My conclusion? No, it’s not. Especially at the cost of the portability and ease of use.

I understand the how the speech therapists and evaluator think. There’s this idealized image of the student who uses these fancy communication devices and apps to speak whole sentences while their communication partner patiently waits. I too once imagined that’s how it would be for Adrian. Perhaps for younger kids that still not a bad way to try to go.

But Adrian is 17 now and he’s lived all 17 of those years learning the fastest, easiest method to communicate his needs to many different people in many different circumstances. He’s already developed skills to get his point across. He doesn’t need a device or app to come in and save the day. He only just needs one more tool that will supplement and augment what he’s already able to communicate.

While the fancy communication apps with icons are perfect for the younger set who haven’t learned to read or write, they’re just not the best choice for someone who can simply type out a few words to get their point across.

I plan to meet with the speech therapist to discuss all this in the coming weeks. I’m willing to give it a shot and see what she can do with these new tools… but I’m pretty sure I already know what the end result of all this will be.

The iPad will be a great tool in school, at a desk. But the residential staff and Adrian will balk at using it out in the real world because it’s just not practical. I know cause we’ve been there, done that.

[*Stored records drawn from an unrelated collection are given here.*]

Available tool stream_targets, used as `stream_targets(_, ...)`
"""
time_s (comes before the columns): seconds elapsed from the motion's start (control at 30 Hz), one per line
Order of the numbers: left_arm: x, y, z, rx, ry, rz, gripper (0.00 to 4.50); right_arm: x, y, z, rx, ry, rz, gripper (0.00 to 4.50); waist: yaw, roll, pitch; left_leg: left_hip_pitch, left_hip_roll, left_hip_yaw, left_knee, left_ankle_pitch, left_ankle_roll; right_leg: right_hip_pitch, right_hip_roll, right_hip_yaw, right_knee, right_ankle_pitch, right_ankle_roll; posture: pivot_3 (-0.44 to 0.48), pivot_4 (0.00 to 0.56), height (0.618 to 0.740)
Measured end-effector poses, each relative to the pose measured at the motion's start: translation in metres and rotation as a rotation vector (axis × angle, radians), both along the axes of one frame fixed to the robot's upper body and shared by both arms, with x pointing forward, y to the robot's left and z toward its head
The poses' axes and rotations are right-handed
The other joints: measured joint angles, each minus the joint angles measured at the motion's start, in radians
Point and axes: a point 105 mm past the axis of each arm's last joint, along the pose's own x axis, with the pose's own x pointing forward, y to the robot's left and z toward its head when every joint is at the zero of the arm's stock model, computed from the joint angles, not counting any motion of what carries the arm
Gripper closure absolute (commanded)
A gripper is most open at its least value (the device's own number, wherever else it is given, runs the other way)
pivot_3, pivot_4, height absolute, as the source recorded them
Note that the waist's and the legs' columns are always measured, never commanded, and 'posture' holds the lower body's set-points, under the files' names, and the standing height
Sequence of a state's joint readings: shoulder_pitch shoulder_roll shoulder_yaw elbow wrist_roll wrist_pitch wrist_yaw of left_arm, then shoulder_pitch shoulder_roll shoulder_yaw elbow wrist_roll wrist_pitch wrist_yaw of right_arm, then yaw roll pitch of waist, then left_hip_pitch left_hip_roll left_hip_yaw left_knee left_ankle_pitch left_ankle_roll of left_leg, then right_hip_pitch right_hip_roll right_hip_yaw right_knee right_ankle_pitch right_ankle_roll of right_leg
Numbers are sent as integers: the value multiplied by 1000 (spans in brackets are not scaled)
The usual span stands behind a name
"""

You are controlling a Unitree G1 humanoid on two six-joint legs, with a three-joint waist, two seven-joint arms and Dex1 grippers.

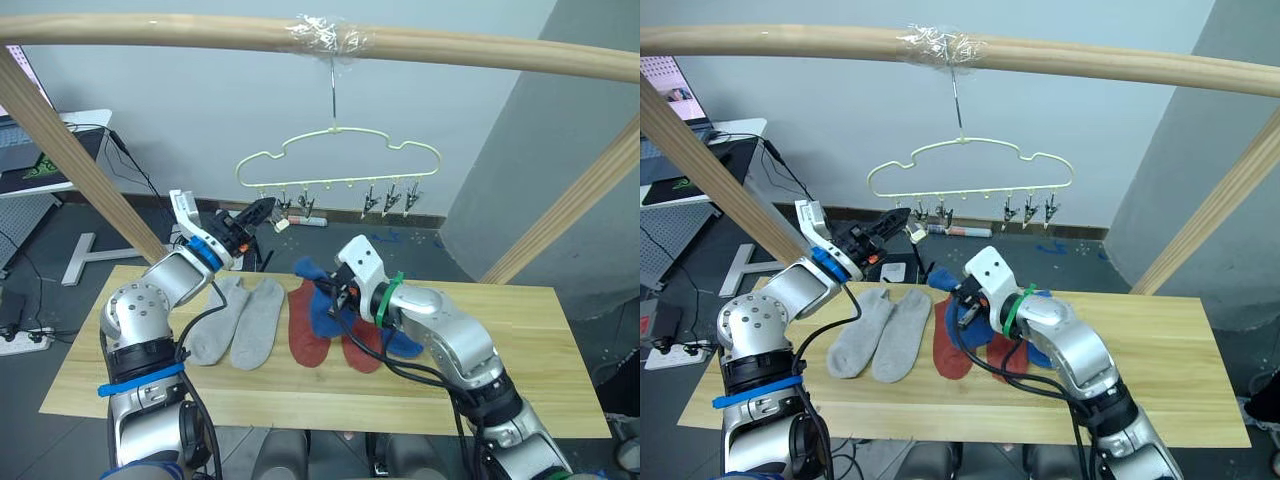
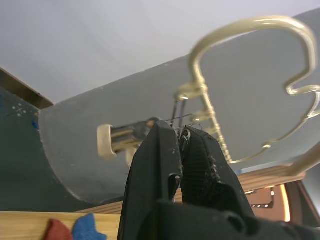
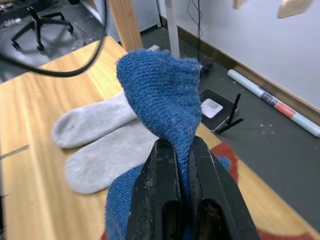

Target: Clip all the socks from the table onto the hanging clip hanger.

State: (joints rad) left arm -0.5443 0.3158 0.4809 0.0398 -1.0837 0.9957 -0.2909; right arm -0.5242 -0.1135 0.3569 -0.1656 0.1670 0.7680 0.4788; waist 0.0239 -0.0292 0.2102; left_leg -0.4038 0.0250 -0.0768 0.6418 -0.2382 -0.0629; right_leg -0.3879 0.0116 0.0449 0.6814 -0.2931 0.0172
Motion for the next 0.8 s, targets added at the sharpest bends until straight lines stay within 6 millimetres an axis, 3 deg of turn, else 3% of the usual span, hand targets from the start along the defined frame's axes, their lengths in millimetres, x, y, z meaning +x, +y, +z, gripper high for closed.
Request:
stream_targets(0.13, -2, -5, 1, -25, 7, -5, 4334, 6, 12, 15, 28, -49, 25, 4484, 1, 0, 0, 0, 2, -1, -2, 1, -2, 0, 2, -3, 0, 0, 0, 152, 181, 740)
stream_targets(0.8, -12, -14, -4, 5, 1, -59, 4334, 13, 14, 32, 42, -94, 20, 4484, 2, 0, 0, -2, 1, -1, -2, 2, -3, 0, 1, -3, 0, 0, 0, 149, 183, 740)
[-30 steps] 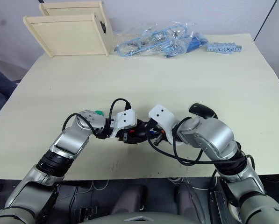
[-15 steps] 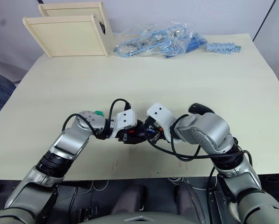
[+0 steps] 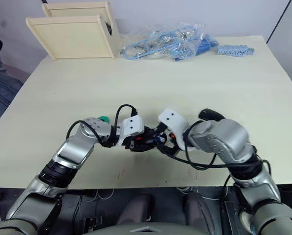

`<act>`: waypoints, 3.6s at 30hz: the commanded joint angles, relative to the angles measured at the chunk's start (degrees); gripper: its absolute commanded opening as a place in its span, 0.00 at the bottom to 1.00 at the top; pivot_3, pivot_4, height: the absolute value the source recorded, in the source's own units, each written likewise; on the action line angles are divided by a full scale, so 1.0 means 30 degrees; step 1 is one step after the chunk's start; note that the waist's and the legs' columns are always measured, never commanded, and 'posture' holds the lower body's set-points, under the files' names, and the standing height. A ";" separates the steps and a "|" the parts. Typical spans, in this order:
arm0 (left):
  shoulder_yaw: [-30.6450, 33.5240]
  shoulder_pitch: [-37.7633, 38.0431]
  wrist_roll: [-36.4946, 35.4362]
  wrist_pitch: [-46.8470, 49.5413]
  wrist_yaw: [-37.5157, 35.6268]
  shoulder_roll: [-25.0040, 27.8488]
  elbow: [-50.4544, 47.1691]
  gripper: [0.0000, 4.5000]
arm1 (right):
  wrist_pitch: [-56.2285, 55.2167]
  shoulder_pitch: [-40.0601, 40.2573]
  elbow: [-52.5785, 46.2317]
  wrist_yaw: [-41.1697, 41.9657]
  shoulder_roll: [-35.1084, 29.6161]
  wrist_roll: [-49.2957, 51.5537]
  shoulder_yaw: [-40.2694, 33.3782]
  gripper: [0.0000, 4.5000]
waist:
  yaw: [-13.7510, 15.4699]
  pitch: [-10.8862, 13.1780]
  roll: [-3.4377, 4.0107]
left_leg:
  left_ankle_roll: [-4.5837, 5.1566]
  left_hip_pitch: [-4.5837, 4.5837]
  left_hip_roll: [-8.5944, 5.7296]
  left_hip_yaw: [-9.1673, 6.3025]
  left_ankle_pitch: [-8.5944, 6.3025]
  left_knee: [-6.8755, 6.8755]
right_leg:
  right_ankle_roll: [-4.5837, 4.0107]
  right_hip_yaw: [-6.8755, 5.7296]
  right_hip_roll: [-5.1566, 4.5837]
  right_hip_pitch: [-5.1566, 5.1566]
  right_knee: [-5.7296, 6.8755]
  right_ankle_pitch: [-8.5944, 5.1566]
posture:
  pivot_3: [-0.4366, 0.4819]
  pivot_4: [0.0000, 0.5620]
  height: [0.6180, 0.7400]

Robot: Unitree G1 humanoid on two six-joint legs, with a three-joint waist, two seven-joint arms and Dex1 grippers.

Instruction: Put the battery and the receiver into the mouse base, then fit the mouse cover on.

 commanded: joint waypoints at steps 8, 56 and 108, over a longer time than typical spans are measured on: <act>-0.0962 0.0308 0.0106 0.0048 -0.0284 -0.0148 0.0212 0.66 | -1.1938 0.7116 -0.4515 0.3791 -0.0908 -0.1117 -0.2598 0.97 | -0.0010 0.0003 -0.0005 | 0.0010 0.0000 -0.0007 0.0027 -0.0005 0.0002 | 0.0009 -0.0006 0.0001 -0.0002 0.0013 -0.0006 | 0.48 0.27 1.00; -0.0863 0.0778 0.0017 0.0372 -0.0198 0.0225 -0.0437 0.66 | -2.8829 1.1794 0.7309 0.8170 0.4459 -0.6965 -0.0518 0.01 | -0.0053 0.0007 -0.0001 | 0.0008 0.0064 0.0004 0.0051 -0.0005 0.0001 | 0.0003 0.0034 0.0016 0.0029 0.0031 -0.0007 | 0.48 0.27 1.00; -0.1005 0.0378 -0.0083 0.0636 -0.0388 -0.0239 0.0331 0.66 | -2.3892 1.7552 -0.0792 1.4187 -0.5121 -0.0513 -1.0308 0.99 | 0.0025 -0.0141 -0.0002 | 0.0036 0.0121 0.0002 0.0058 -0.0023 0.0001 | 0.0018 0.0028 0.0012 0.0135 -0.0020 -0.0020 | 0.48 0.27 1.00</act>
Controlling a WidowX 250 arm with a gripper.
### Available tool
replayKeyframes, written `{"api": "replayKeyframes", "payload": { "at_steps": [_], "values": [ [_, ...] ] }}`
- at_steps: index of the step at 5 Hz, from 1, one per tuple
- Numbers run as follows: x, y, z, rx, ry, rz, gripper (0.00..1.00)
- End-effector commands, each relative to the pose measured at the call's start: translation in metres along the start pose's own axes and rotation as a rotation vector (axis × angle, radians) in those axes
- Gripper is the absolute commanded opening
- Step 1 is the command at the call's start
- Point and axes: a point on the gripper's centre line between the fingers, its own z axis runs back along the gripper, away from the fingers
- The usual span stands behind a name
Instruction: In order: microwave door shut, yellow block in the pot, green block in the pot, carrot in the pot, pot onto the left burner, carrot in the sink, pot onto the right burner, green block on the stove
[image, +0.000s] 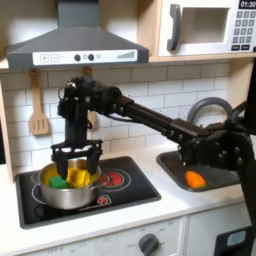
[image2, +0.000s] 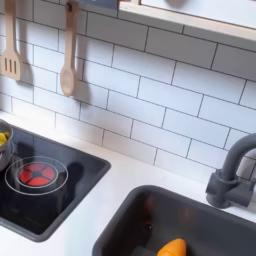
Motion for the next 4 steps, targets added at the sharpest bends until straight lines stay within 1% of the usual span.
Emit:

But I’m less concerned about that now. I bought Adrian an iPod Touch for Christmas. It’s in a tough Otterbox case with a lanyard so he can easily carry it around his neck. And he does carry it. Staff reports they bring it on all their outings and he takes it with him where ever they go. I put the notepad app in a prominent place and recently loaded an app that turns text into speech. Once the staff and/or Adrian discover how helpful those are when he needs to say something… he’ll have the technology tool he needs for the real world.